The brushless DC (BLDC) motor can be imagined as the opposite of the brush DC motor, in which the permanent magnetism is on the rotor and the wire is wound on the stator. Therefore, the motor has no brushes and commutator, which eliminates the disadvantage associated with the sparks produced by the brush DC motor.
We call it DC motor because its coil is driven by DC power, and the DC power is applied to different stator coils in a predetermined order. This process is called commutation. However, BLDC is not appropriate, because the motor actually belongs to the AC motor. During the circuit cycle, the current in each coil alternates between positive and negative. The stator is generally a convex structure, which aims to produce a trapezoid back EMF waveform, which is in accordance with the applied commutation voltage as much as possible.
Another misunderstanding of the BLDC motor is about how it is driven. The stator coil, which is driven by the open loop step application, determines the rotor position. In the BLDC motor, the rotor position determines which stator is to be driven. The stator flux vector position must be synchronized with the rotor flux vector position (rather than the opposite) to make the motor operation smooth. To achieve this goal, it is necessary to understand the rotor position to determine the stator coils to be driven.
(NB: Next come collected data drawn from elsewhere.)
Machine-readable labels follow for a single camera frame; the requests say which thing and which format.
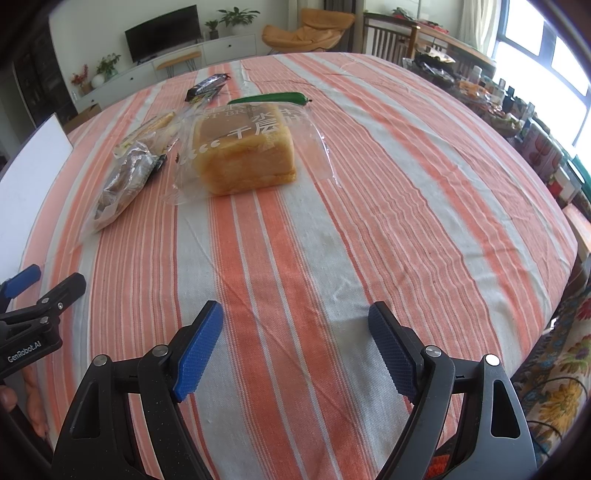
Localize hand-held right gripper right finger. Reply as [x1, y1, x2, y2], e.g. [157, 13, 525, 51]
[368, 301, 539, 480]

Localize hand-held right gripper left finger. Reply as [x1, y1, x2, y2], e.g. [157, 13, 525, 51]
[51, 300, 225, 480]

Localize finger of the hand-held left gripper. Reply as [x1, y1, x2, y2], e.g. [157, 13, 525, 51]
[0, 272, 88, 344]
[0, 264, 42, 315]

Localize white cardboard box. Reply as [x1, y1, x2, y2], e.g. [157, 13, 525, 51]
[0, 113, 75, 282]

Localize brown pastry bag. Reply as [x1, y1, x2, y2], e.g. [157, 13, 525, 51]
[81, 138, 168, 234]

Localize long beige cracker packet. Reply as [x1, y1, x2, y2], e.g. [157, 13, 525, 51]
[113, 111, 185, 155]

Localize bread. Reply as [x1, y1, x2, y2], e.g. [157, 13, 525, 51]
[165, 102, 342, 204]

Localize dark snack bar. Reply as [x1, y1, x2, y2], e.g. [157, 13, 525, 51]
[185, 74, 232, 102]

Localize green sausage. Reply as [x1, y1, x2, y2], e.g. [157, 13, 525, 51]
[228, 92, 309, 108]

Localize person's left hand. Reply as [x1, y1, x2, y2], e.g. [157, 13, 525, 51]
[0, 369, 51, 439]

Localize floral sofa cover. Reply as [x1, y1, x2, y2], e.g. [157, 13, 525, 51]
[512, 295, 591, 457]

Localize brown cardboard box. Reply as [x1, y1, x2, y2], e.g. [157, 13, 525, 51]
[62, 104, 101, 134]

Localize dark glass cabinet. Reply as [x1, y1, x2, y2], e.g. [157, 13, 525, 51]
[11, 28, 77, 125]

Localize red flowers in vase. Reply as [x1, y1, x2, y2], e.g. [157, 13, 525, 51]
[70, 64, 90, 95]

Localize green plant in white vase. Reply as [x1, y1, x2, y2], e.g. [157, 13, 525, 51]
[91, 53, 122, 88]

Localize red patterned tin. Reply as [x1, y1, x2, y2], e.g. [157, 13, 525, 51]
[522, 124, 548, 162]
[538, 138, 564, 178]

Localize wooden stool with metal legs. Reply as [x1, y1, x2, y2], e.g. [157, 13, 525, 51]
[154, 50, 204, 75]

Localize green cloth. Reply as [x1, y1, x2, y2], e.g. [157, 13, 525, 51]
[570, 154, 591, 190]

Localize black television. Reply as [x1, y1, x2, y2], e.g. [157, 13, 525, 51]
[124, 6, 202, 63]

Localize white television cabinet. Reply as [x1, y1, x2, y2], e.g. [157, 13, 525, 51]
[78, 33, 258, 109]

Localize black tray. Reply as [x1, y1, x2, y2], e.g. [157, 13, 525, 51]
[411, 46, 455, 77]

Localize large potted plant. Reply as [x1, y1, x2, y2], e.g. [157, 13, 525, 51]
[217, 7, 260, 35]

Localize wooden slatted bench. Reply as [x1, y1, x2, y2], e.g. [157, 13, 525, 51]
[362, 11, 497, 81]

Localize orange lounge chair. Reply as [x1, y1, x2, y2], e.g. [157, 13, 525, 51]
[262, 8, 356, 54]

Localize window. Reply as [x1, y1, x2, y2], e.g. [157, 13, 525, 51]
[494, 0, 591, 148]

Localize white curtain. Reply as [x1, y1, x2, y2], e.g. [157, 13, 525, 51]
[457, 0, 502, 56]

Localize black cable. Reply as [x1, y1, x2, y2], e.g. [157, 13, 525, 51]
[526, 374, 583, 457]

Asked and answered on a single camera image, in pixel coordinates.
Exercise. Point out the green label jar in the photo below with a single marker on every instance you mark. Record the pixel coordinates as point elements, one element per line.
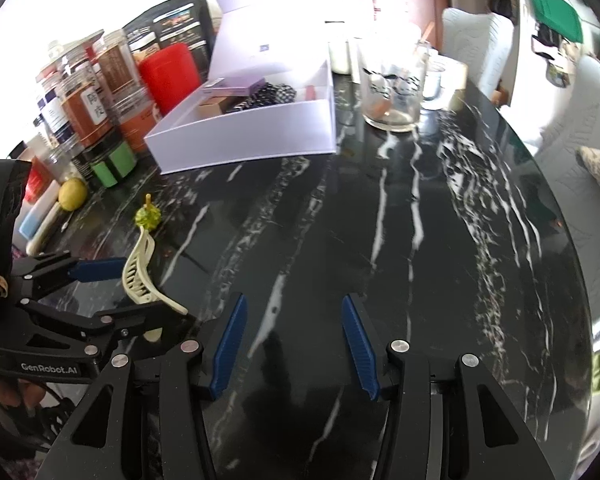
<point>112,162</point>

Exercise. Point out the lavender gift box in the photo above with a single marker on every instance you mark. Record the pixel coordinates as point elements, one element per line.
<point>240,135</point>

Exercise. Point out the green tote bag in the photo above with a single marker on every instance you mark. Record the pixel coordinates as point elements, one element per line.
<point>555,10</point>

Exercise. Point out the red canister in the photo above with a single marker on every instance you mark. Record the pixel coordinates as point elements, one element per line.
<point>172,77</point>

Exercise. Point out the red label jar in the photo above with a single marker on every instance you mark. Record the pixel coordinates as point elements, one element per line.
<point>40,177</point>

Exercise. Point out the short orange spice jar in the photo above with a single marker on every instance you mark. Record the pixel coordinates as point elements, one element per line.
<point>135,122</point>

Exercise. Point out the brown powder jar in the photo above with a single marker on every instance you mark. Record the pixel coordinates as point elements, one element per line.
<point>120,65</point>

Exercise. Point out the gold cardboard box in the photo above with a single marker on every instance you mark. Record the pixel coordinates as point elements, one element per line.
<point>212,106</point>

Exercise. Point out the cream hair claw clip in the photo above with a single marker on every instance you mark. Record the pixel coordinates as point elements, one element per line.
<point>139,270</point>

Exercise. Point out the glass mug with cartoon print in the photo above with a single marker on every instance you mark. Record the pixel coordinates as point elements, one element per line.
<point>390,110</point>

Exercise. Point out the purple box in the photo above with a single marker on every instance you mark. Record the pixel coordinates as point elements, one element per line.
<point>232,85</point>

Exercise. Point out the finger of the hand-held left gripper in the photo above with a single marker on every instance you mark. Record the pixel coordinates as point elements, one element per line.
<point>130,325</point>
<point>100,269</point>

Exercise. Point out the grey chair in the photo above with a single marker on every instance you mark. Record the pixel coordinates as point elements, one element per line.
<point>475,45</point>
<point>580,120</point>

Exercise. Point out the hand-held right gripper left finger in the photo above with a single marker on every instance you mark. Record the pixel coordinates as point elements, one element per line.
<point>227,345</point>

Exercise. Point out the black polka dot scrunchie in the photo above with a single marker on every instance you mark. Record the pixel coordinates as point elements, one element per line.
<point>277,93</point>

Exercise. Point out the tall orange spice jar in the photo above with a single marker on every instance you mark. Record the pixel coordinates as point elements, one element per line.
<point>85,110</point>

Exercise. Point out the blue label jar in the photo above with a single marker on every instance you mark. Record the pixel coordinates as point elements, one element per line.
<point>55,117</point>

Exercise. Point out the black printed pouch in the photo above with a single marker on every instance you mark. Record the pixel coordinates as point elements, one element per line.
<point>180,20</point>

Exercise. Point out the lemon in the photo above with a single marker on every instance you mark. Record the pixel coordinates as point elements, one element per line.
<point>73,194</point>

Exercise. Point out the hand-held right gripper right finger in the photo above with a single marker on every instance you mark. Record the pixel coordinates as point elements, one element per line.
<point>360,345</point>

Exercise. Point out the person's left hand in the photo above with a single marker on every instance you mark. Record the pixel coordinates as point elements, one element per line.
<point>7,387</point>

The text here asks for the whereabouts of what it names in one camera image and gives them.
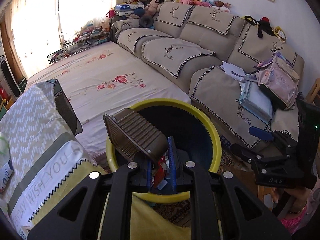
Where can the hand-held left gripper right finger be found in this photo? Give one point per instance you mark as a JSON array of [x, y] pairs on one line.
[[172, 165]]

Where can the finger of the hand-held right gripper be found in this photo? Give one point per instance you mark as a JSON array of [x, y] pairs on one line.
[[265, 158], [260, 132]]

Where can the white floral carton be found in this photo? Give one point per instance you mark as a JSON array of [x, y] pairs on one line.
[[5, 177]]

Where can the wooden chair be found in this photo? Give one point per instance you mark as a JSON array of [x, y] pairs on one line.
[[313, 90]]

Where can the black red mouse plush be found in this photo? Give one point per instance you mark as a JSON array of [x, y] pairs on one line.
[[262, 26]]

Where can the yellow hooded doll plush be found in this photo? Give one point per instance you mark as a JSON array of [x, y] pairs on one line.
[[280, 35]]

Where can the blue star-print case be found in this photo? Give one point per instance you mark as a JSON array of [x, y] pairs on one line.
[[126, 10]]

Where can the black yellow-rimmed bin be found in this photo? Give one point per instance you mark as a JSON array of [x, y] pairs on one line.
[[195, 130]]

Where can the dark green carton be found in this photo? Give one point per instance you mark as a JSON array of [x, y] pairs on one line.
[[22, 85]]

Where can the person's right hand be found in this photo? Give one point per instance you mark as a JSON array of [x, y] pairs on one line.
[[295, 197]]

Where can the dark round cushion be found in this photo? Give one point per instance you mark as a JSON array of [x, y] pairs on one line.
[[146, 21]]

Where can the brown ribbed plastic tray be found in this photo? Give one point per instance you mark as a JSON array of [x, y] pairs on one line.
[[135, 132]]

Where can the pile of books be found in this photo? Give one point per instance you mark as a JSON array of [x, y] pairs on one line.
[[92, 33]]

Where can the red snack bag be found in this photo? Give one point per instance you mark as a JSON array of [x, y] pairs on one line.
[[160, 171]]

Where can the pink school backpack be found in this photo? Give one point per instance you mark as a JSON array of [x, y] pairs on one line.
[[277, 82]]

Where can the red handbag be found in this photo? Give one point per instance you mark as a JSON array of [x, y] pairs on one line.
[[112, 13]]

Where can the black white tower fan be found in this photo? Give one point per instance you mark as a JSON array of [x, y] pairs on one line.
[[8, 77]]

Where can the blue round plush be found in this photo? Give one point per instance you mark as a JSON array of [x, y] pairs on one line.
[[139, 12]]

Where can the floral bed sheet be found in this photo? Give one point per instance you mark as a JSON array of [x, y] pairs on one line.
[[112, 100]]

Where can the beige sofa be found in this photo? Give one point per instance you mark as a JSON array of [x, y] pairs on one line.
[[195, 30]]

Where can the loose white papers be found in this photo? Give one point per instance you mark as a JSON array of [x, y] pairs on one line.
[[232, 70]]

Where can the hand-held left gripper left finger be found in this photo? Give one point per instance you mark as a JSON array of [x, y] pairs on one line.
[[149, 175]]

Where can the sheer embroidered curtain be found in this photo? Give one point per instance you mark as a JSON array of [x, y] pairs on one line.
[[32, 17], [87, 2]]

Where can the person's right forearm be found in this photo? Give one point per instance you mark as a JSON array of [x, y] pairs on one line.
[[300, 222]]

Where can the stack of clear folders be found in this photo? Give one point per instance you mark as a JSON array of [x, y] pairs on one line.
[[257, 102]]

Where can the low glass shelf with clutter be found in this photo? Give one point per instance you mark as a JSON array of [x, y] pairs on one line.
[[62, 52]]

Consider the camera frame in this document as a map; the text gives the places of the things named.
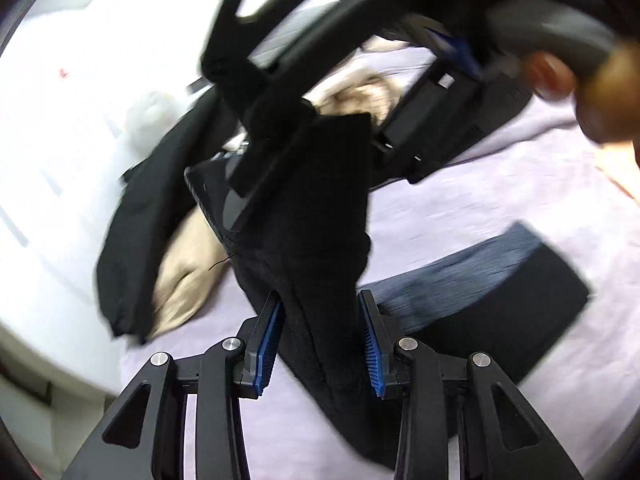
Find black jacket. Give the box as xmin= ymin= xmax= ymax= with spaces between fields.
xmin=95 ymin=91 xmax=252 ymax=347

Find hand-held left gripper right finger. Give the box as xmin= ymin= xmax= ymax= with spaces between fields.
xmin=357 ymin=289 xmax=585 ymax=480

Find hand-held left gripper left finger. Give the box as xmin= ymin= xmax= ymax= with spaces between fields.
xmin=62 ymin=289 xmax=287 ymax=480

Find black pants with floral trim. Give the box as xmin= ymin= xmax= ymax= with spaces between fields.
xmin=184 ymin=112 xmax=594 ymax=472

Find cream cloth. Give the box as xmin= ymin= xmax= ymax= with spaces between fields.
xmin=594 ymin=144 xmax=640 ymax=202

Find person's right hand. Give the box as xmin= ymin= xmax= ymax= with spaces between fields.
xmin=527 ymin=40 xmax=640 ymax=147

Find white fluffy object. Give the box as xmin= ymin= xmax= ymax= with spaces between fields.
xmin=119 ymin=89 xmax=177 ymax=157

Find beige jacket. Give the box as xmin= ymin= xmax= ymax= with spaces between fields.
xmin=149 ymin=72 xmax=401 ymax=339

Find lilac plush blanket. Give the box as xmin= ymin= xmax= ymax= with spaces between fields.
xmin=120 ymin=45 xmax=640 ymax=480

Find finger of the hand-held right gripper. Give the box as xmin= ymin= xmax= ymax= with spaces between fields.
xmin=199 ymin=0 xmax=362 ymax=233
xmin=377 ymin=24 xmax=533 ymax=185

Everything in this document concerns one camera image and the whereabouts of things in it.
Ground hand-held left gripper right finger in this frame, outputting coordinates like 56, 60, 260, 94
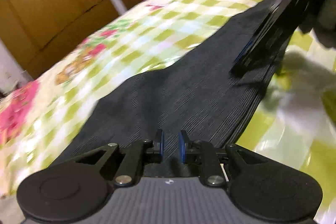
178, 130, 263, 187

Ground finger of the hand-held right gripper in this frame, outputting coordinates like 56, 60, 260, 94
245, 17, 293, 80
230, 0, 300, 75

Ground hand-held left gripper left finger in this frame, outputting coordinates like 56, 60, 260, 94
75, 129, 165, 187

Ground dark grey pants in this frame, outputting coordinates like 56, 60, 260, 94
50, 0, 293, 180

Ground clear plastic sheet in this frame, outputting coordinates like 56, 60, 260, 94
234, 30, 336, 224

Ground checked printed blanket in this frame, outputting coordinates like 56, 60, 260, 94
0, 0, 336, 224

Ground wooden wardrobe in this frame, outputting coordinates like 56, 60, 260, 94
0, 0, 119, 80

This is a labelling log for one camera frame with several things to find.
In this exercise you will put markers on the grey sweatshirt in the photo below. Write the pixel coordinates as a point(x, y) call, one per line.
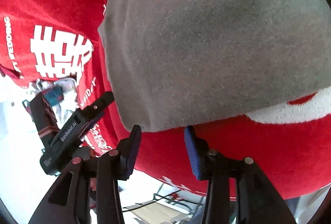
point(206, 45)

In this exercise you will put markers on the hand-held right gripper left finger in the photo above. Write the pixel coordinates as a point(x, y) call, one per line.
point(134, 151)

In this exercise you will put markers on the silver foil bag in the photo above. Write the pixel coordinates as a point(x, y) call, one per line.
point(67, 100)

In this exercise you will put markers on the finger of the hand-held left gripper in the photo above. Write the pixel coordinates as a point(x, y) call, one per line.
point(103, 101)
point(89, 124)

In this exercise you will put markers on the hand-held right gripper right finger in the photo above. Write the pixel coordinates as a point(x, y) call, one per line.
point(191, 151)

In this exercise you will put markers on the brown cardboard sheet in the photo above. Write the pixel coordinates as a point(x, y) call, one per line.
point(152, 213)

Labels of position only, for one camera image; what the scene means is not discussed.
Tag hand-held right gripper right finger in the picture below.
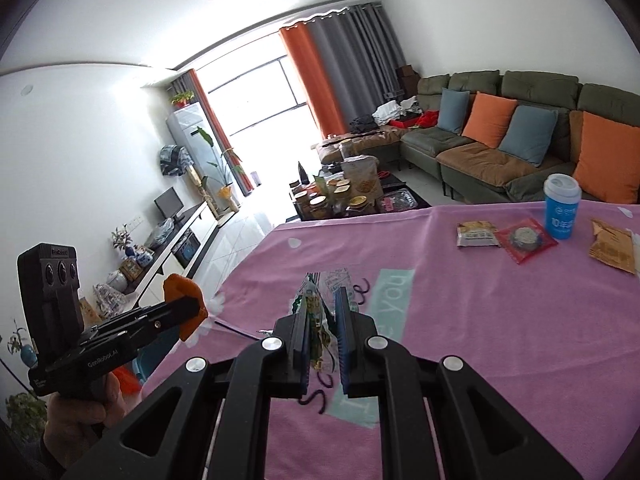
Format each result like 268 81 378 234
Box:
334 286 584 480

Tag large window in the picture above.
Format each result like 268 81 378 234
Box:
207 57 309 136

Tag white black tv cabinet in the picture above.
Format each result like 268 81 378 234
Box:
95 200 221 312

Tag narrow grey orange curtain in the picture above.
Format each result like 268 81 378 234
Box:
175 70 254 196

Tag pink floral blanket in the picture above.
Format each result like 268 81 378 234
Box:
140 200 640 480

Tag dark glass coffee table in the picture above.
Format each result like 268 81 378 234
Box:
285 170 434 224

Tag clear plastic bag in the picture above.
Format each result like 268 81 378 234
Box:
149 219 176 249

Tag tall plant yellow pot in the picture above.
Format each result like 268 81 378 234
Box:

There are many techniques available for this purpose, but the most common technique is to monitor the rotor position using the Hall effect sensor. Unfortunately, these sensors and their associated connectors and wiring harnesses will increase the cost of the system and reduce the reliability.
In order to reduce these problems, a variety of technologies have been developed to eliminate these sensors and achieve sensorless operation. Most of the techniques rely on the rotation of the motor to extract position information from the back EMF waveform around the stator. However, the technology of back EMF sensing is useless when the motor rotates slowly or statically, because the back EMF waveform is very weak or does not exist at all. Therefore, we have been developing new technologies to get the rotor position information from other signals at low speed or zero speed.